И это вместо Парижа.
Был вторник. Чётный день. Прокушев подъехал к мойке, чтобы вымыть машину, и увидел, как новенькая мойщица Райка ругается со своей непосредственной начальницей. Райка неистовствовала за стеклом. Слов не было слышно, а только видно, как Райка, в коротком платье, с волосами, убранными под ленточку, потрясает руками то вверх, то в стороны, то вместе, то поврозь. Прокушев почему-то впервые в жизни подумал о том, что человек — часть природы и Райкин гнев похож на весеннюю грозу, когда яростный дождь лупит по молодым листьям. В детстве Прокушев всегда выбегал под такую грозу, подставлял лицо дождю и жмурился. Когда это было… Если бы сейчас Прокушев выбежал под грозу, сняв ботинки, все подумали бы, что он сумасшедший, и из сострадания вынесли бы зонт.
Райка тем временем доругалась с начальницей, даже не доругалась, а прервалась на кульминации, и выскочила из мойки с лицом нежно пламенеющим, как тюльпан.
— Рая, — остановил её Прокушев, — пойдём сегодня в кино…
— Так ты ж женатый, — удивилась Рая, наивно полагая, что женатые люди ходят в кино только с жёнами или не ходят вообще. Сидят дома.

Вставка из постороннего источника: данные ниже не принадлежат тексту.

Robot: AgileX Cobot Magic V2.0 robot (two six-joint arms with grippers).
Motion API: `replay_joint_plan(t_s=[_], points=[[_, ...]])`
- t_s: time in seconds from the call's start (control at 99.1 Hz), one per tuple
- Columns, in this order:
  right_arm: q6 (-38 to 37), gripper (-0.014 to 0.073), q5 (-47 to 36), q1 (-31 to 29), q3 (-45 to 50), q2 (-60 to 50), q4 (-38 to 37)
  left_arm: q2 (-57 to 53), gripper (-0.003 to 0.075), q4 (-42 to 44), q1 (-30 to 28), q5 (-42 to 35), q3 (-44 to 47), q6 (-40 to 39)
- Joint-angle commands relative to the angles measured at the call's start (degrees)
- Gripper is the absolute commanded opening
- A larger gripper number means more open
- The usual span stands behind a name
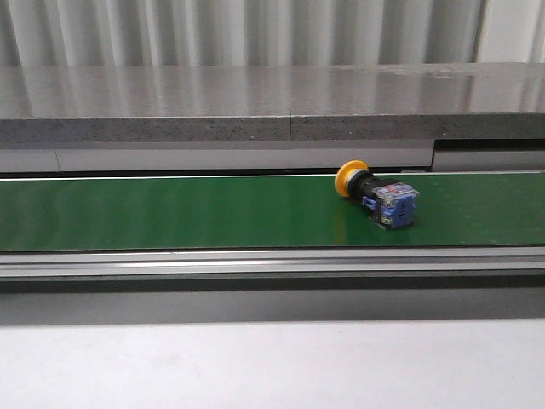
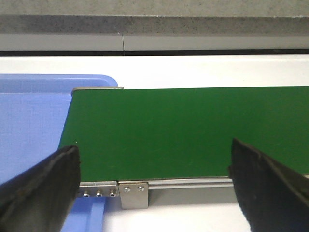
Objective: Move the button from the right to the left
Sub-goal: 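Let the belt carry the button toward the left gripper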
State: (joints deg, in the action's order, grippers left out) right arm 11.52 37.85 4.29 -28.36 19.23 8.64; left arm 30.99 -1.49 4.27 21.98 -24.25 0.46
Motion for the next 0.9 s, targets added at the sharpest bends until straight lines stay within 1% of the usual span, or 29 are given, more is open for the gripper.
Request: replay_joint_plan(t_s=[0.0,0.071,0.111,0.202,0.313,0.363,0.474,0.656,0.777,0.888], points=[[0.5,-0.0067,-4.3,0.1,-1.4,0.2,0.5,0.7,0.0620,-0.3,-0.1,-5.5,-2.1,-0.5],[0.5,-0.0067,-4.3,0.1,-1.4,0.2,0.5,0.9,0.0606,-0.6,-0.1,-7.2,-1.9,-0.5],[0.5,-0.0067,-4.3,0.1,-1.4,0.2,0.5,1.0,0.0596,-1.9,-0.1,-7.3,-1.9,-0.5],[0.5,-0.0067,-4.3,0.1,-1.4,0.2,0.5,1.1,0.0573,-1.7,-0.1,-6.6,-2.7,-0.5],[0.5,-0.0067,-4.3,0.1,-1.4,0.2,0.5,3.1,0.0563,-0.2,-0.1,-1.5,-5.5,-0.5],[0.5,-0.0067,-4.3,0.1,-1.4,0.2,0.5,4.5,0.0563,1.5,-0.1,1.0,-7.4,-0.5],[0.5,-0.0067,-4.3,0.1,-1.4,0.2,0.5,8.0,0.0563,2.1,-0.1,6.2,-12.4,-0.5],[0.5,-0.0067,-4.3,0.1,-1.4,0.2,0.5,13.7,0.0563,0.6,-0.1,13.1,-20.7,-1.1],[0.5,-0.0067,-4.3,0.1,-1.4,0.2,0.5,18.3,0.0563,-1.0,-0.1,19.2,-26.0,-1.2],[0.5,-0.0067,-4.3,0.1,-1.4,0.2,0.5,23.2,0.0563,-2.8,-0.1,22.1,-30.0,-1.4]])
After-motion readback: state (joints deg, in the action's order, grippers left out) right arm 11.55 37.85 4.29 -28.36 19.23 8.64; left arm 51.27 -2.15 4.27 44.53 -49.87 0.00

— Щас женатый, щас холостой… — неопределённо пообещал Прокушев.
— Ну вот, будешь холостой, тогда и приходи, — сказала Райка, глядя на него промытыми синими глазами.

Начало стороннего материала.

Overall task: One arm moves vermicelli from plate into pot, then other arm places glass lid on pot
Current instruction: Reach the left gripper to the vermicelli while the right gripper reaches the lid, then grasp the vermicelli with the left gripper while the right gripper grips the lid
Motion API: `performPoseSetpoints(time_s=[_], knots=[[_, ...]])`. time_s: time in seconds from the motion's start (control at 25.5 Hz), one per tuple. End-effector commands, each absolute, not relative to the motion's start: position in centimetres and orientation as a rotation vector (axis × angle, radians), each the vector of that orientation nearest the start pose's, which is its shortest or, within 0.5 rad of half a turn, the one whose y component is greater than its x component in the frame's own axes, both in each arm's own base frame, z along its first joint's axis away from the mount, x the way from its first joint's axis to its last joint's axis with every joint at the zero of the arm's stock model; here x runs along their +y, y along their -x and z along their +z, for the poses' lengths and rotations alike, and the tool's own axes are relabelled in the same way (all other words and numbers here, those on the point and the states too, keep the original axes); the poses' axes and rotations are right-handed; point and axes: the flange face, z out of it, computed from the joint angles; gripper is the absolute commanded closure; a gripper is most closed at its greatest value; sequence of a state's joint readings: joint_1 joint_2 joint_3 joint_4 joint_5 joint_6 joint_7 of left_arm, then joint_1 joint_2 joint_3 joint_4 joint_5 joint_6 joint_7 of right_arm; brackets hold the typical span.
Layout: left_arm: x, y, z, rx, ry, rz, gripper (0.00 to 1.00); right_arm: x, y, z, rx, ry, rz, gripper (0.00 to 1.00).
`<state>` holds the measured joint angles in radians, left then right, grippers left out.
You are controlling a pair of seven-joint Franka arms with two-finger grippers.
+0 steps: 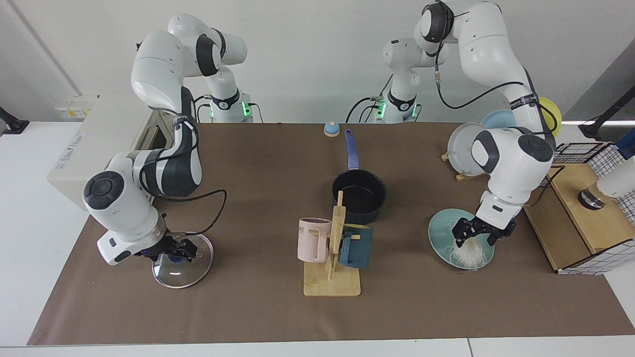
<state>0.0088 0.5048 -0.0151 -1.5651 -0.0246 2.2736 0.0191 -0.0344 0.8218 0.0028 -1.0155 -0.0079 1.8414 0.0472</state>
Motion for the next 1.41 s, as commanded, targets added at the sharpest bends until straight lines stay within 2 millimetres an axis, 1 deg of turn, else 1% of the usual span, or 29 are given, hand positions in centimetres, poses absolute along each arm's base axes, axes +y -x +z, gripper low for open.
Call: performPoseSetpoints(time_s=[0.0,0.12,0.2,0.31,0.43,0.51,0.63,0.71,0.75,0.82,0.86,0.9,0.98,1.02,1.14,1.22,1.3,1.37], knots=[[-0.4,-70.1,34.9,0.004,3.141,-0.370,0.00,-2.9,-77.3,35.1,0.099,3.147,-0.020,0.01],[0.1,-69.6,34.3,0.016,3.132,-0.350,0.00,-2.9,-77.0,34.2,0.098,3.147,0.009,0.01],[0.1,-69.6,34.3,0.030,3.131,-0.350,0.00,-2.6,-76.8,33.9,0.093,3.147,0.024,0.01],[0.2,-69.6,34.0,0.030,3.131,-0.345,0.00,-2.6,-76.5,32.8,0.092,3.147,0.046,0.01],[0.2,-69.2,32.7,0.028,3.132,-0.331,0.00,-2.6,-76.5,33.1,0.095,3.146,0.010,0.01],[0.3,-69.0,32.3,0.030,3.132,-0.321,0.00,-2.3,-76.1,32.4,0.089,3.147,0.036,0.01],[0.4,-69.0,32.2,0.025,3.133,-0.321,0.00,-2.2,-75.5,31.8,0.088,3.147,0.058,0.02],[0.4,-68.9,32.1,0.032,3.132,-0.323,0.02,-2.2,-75.2,31.8,0.088,3.147,0.067,0.02],[0.4,-68.9,32.1,0.032,3.133,-0.319,0.06,-2.1,-75.1,31.7,0.087,3.147,0.072,0.02],[0.3,-68.9,31.9,0.025,3.134,-0.319,0.24,-2.2,-74.9,31.7,0.084,3.149,0.080,0.02],[0.3,-68.9,31.8,0.025,3.133,-0.321,0.37,-2.1,-74.9,31.7,0.084,3.148,0.082,0.02],[0.3,-68.9,31.8,0.025,3.133,-0.321,0.59,-2.1,-74.8,31.7,0.084,3.148,0.087,0.02],[0.4,-69.0,31.9,0.020,3.133,-0.323,0.93,-2.1,-74.6,31.7,0.084,3.148,0.096,0.01],[0.5,-69.0,32.0,0.011,3.134,-0.326,1.00,-2.1,-74.5,31.6,0.084,3.148,0.099,0.01],[0.7,-69.2,32.5,-0.002,3.134,-0.333,1.00,-2.1,-74.4,31.7,0.083,3.150,0.104,0.01],[0.6,-69.4,33.5,0.007,3.133,-0.333,1.00,-2.3,-74.3,31.9,0.077,3.160,0.104,0.01],[0.6,-69.4,34.8,0.007,3.136,-0.300,1.00,-2.4,-74.2,31.9,0.066,3.174,0.107,0.01],[0.3,-69.6,37.6,0.001,3.141,-0.283,1.00,-2.4,-74.1,32.0,0.065,3.176,0.107,0.01]])
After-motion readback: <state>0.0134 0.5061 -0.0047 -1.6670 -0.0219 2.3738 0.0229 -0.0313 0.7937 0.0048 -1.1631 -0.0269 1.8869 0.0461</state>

— А пойдёшь? — серьёзно спросил Прокушев.
— Пойду, — серьёзно ответила Райка и побежала по своим делам, забыв о недавней ссоре. Потом обернулась и махнула Прокушеву куцей ладошкой.
«Ещё чего… — подумал Прокушев. — Вас много. Женись на всех». Жена Люська, хоть и толстая, однако человек верный. Проверенный. Ей и с места-то лень подняться… А Райка бегает, руками машет… Иметь за спиной такую Райку — все равно что иметь шпиона в собственном генеральном штабе. Перебежит при удобном случае, как Курбский от Ивана Грозного к полякам. К тому же Прокушев — человек ревнивый до безобразия. Если что — он её или выгонит, или убьёт и сядет в тюрьму. Второе даже вероятнее. А тюрьма — это не та перспектива, к которой человек должен сознательно стремиться.

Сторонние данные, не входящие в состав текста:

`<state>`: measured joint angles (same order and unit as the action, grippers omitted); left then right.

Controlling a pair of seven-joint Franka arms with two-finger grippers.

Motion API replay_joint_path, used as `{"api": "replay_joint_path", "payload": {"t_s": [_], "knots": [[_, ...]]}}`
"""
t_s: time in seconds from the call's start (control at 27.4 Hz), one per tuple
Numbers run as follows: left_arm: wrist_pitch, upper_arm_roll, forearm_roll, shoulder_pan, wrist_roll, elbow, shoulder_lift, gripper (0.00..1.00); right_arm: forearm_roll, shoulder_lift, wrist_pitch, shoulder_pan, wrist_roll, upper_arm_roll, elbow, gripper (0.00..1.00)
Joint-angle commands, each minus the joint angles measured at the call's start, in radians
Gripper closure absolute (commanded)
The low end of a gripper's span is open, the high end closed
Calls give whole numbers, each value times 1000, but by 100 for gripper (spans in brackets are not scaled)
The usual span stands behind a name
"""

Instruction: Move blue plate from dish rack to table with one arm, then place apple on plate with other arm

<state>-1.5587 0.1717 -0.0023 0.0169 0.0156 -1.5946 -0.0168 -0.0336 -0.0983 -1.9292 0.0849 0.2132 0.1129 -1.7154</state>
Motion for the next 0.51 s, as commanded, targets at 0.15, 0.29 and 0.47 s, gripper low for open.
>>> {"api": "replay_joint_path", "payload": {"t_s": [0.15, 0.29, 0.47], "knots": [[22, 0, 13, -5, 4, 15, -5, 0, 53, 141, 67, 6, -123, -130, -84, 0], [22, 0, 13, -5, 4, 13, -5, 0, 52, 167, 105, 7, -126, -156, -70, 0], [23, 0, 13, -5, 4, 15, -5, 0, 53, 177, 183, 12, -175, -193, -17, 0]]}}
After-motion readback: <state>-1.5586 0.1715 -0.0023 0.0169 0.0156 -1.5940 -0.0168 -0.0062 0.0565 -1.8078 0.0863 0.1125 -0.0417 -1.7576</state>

День выдался солнечный. Прокушев включил в машине приёмник, станцию «Маяк». Оттуда доносилась музыка — то нежная, то весёлая. Машина была полна музыкой и как бы парила в веселье и нежности. И пассажиры рядом с Прокушевым переставали торопиться, а как бы выпадали из времени и говорили почему-то об одном и том же: о странностях любви.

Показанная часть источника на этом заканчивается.